António Costa subiu ao púlpito na condição de secretário-geral do PS, mas não despiu o fato de primeiro-ministro. Houve política, mas sobretudo políticas, até porque quando Carlos César lhe deu a palavra o classificou como “o foco das nossas esperanças”. E houve um anúncio que se sobrepôs aos demais e à revisão dos dois anos e meio enquanto líder do Governo: no Orçamento do Estado de 2019, o último da legislatura, Costa vai introduzir um programa que ajude a sarar uma das feridas mais profundas da passagem da troika por Portugal, a emigração jovem.
“Temos de criar condições únicas e extraordinárias para aqueles que partiram e queiram voltar tenham condições para regresar a Portugal. Uma das principais priorirdades do PS no OE vai ser criar um programa que fomente o regresso dos jovens que partiram”, afirmou o secretário-geral socialista, arrancando o maior aplauso da intervenção que encerrou o 22º Congresso Nacional, que decorreu na Batalha.
Em 40 minutos e 36 segundos de intervenção, Costa visitou os principais eixos da moção, intitulada “Geração 2030”, que levou ao conclave socialista, mas elegeu a educação, a habitação e o mercado laboral como principais trunfos. A “chave do sucesso no futuro” explicou reside na formação e em melhor emprego, motivo pelo qual disse estar “orgulhoso por ter reduzido a taxa de abandono escolar de 14,2% em 2016” para, projetou, “10% em 2020”. Esse, apontou, foi o défice que mais gostou de corrigir – não o outro, o das contas públicas.
Reafirmando a aposta no ensino profissional, bem como o alargamento das vagas nas instituições universitárias e politécnicas, Costa atacou o Executivo que antecedeu o seu, o de Pedro Passos Coelho: “O discurso de que tínhamos licenciados a mais só conduzia ao fracasso.”
Daí ter referido que o Governo vai manter a linha estratégica de reforçar o apoio à formação pós-graduada e à investigação. E aí veio outro tema, que tem sido polémico devido ao boom imobiliário: Costa quer maior acesso à habitação, dinamizando o mercado de arrendamento – regulado -, porque, considera, “o mercado deixado solto e livre promove a segregação, a discriminação e a exclusão”.

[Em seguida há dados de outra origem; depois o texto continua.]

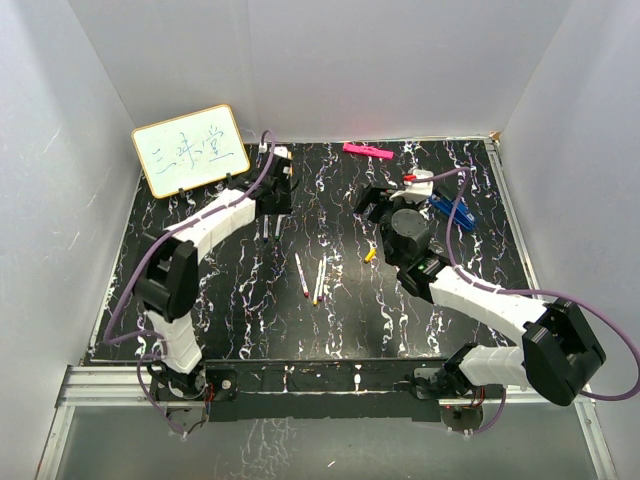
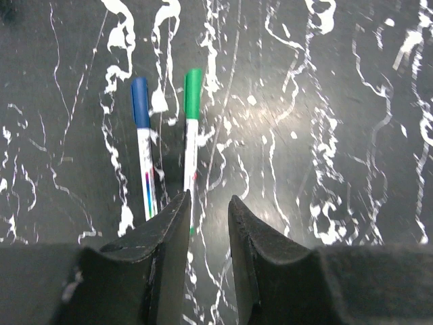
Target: Insert the pens into the pen caps
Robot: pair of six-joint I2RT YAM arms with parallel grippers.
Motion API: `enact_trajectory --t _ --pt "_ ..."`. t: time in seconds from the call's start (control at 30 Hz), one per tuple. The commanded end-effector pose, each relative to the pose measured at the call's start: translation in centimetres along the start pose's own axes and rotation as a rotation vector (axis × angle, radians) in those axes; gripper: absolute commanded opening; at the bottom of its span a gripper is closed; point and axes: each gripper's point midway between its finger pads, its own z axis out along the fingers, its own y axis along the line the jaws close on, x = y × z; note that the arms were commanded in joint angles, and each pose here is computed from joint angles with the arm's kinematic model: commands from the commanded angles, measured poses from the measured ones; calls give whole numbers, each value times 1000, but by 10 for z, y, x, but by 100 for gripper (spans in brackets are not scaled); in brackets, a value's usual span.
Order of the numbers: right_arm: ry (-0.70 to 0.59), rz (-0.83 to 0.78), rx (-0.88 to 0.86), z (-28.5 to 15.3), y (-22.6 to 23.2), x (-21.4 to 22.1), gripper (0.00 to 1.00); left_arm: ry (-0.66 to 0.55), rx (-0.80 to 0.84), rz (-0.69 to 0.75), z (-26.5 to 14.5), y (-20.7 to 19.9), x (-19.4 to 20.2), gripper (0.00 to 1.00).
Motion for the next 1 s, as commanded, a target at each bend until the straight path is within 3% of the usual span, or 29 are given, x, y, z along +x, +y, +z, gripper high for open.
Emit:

Se é certo que o salário mínimo nacional tem crescido à razão de 5% ao ano desde que a gerigonça assumiu o poder, o primeiro-ministro não deixou de frisar que “é preciso estabilizar” o País no plano salarial e pediu aos patrões cuidados redobrados neste capítulo. Porém, num exercício de memória, Costa recordou que a sua máxima antes de chegar a S. Bento era “emprego, emprego, emprego” e evidenciou que “Portugal já gerou quase mais 300 mil postos de trabalho em termos líquidos”.
Ainda assim, sustentou, é preciso “melhor emprego”, motivo pelo qual regressou ao temas da precariedade e à vontade do Governo de “limitar as condições de contratação a termo”. Nesse pacote legislativo que estará a ser preparado, haverá um mecanismo para proteger quem acabar de chegar ao mercado laboral, dado que “ser candidato a primeiro emprego não significa ser candidato a emprego precário”.
Muito aplaudido pelos mais de 1800 delegados presentes no Exposalão, Costa virou-se muito para fora e pouco para dentro. Falou mais do País, e menos do partido – como é normal nos encerramentos dos conclaves partidários. Mas lá deixou notas – como poderia resistir? – em que combinou passado e futuro. Não falou de José Sócrates, embora dissesse que a reunião magna tenha servido para celebrar “todos aqueles” que deram o seu contributo nestes 45 anos de PS, “de Mário Soares a António José Seguro”.
“Temos honra da nossa história”, salientou, mas igualmente “confiança nas novas gerações de socialistas”, assegurou. Essa ressalva inicial foi, de resto, o pretexto perfeito para, já no final do discurso, mostrar que está atento aos delfins que marcam terreno e contam espingardas para o pós-costismo.
Por falar em “ismos”, num Congresso em que o “pedronunismo” (de Pedro Nuno Santos) pareceu tomar a dianteira na luta pela sucessão – face ao “medinismo” (de Fernando Medina) e “anacatarinismo” (de Ana Catarina Mendes) -, o líder em funções assinalou que existe uma geração “com enorme potencial para poder seguir com a bandeira do PS em punho e levá-la para a frente em todo este século”, alertou, como quem avisa que não tolera precipitações ou movimentações extemporâneas: “Não meti os papéis para a reforma.” Longe disso. Este, como se viu, é o seu tempo – em 2019 quer ganhar tudo o que tem para ganhar: regionais madeirenses, europeias e legislativas.